Just 4 percent of registered voters who identified themselves as Democrats or independents leaning toward the Democratic Party said they would support their former governor in the state's April 26 primary.

Hillary Clinton led the field with 43 percent, with Vice President Joe Biden at 26 percent and Vermont Sen. Bernie Sanders at 20 percent. Biden has not declared his intentions about running, and, as of Monday afternoon, will not participate in the first Democratic primary debate in Las Vegas on Tuesday. Meanwhile, former Virginia Sen. Jim Webb took just 1 percent, and former Rhode Island senator and governor Lincoln Chafee drew an asterisk, indicating less than 1 percent support.

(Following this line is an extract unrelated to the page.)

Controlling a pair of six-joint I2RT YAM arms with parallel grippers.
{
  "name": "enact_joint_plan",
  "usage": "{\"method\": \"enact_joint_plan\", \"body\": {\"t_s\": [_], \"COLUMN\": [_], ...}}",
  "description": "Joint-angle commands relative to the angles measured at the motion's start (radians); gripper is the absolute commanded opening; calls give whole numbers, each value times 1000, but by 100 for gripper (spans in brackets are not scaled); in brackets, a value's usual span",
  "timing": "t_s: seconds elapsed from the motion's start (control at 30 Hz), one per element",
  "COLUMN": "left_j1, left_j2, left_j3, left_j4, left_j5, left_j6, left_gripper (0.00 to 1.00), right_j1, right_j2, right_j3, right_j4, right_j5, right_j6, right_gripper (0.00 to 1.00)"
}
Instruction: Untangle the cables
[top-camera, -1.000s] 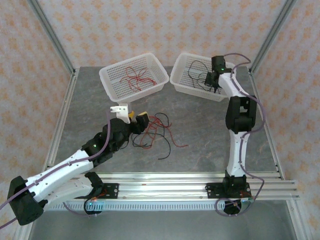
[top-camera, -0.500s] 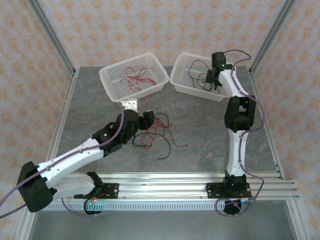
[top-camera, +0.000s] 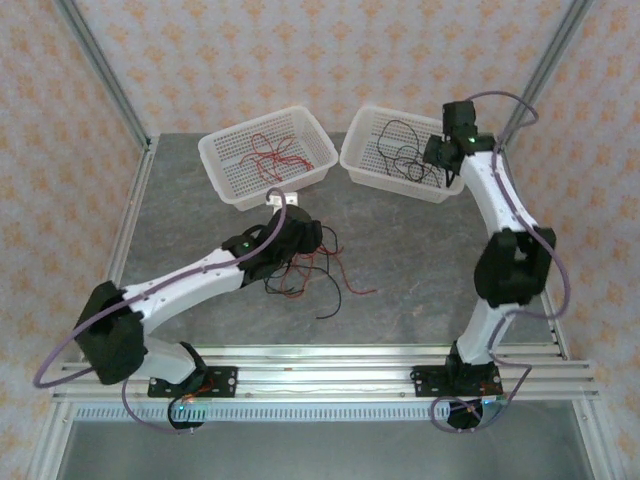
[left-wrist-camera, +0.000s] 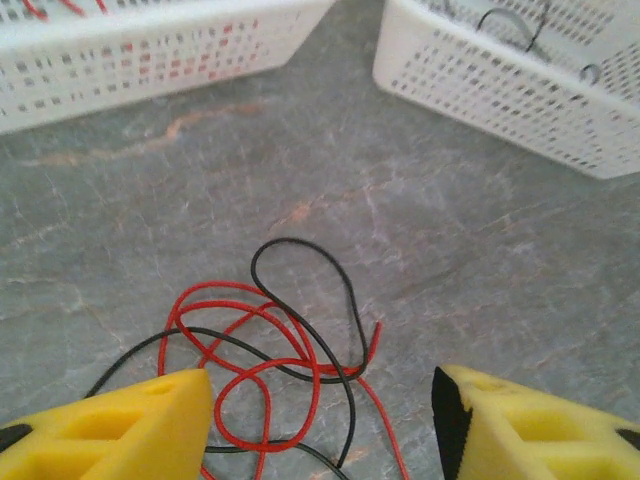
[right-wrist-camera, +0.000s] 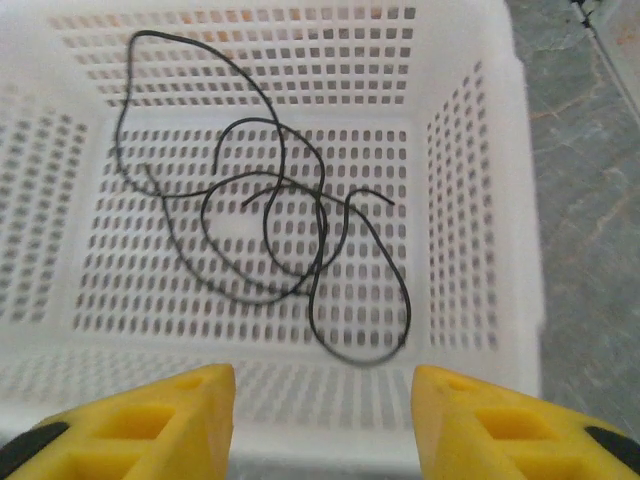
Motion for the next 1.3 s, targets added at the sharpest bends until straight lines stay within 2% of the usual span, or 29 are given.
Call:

O'Malley, who served as governor of the state from 2007 until this January, has seen his 2016 numbers remain consistently low in the past two years, even in his own state. In May, O'Malley announced his candidacy in Baltimore.

In an indication of how much the race has shifted in the past 12 months, Clinton's lead was substantially larger in last October's Maryland poll, when the former secretary of state bested Biden 63 percent to 9 percent. O'Malley, meanwhile, was pretty much in the same spot with 3 percent support.

The poll was conducted Oct. 7-11 in English and Spanish, surveying 490 Democratic and Democratic-leaning independent voters via landlines and cellphones, with a margin of error of plus or minus 5 percentage points.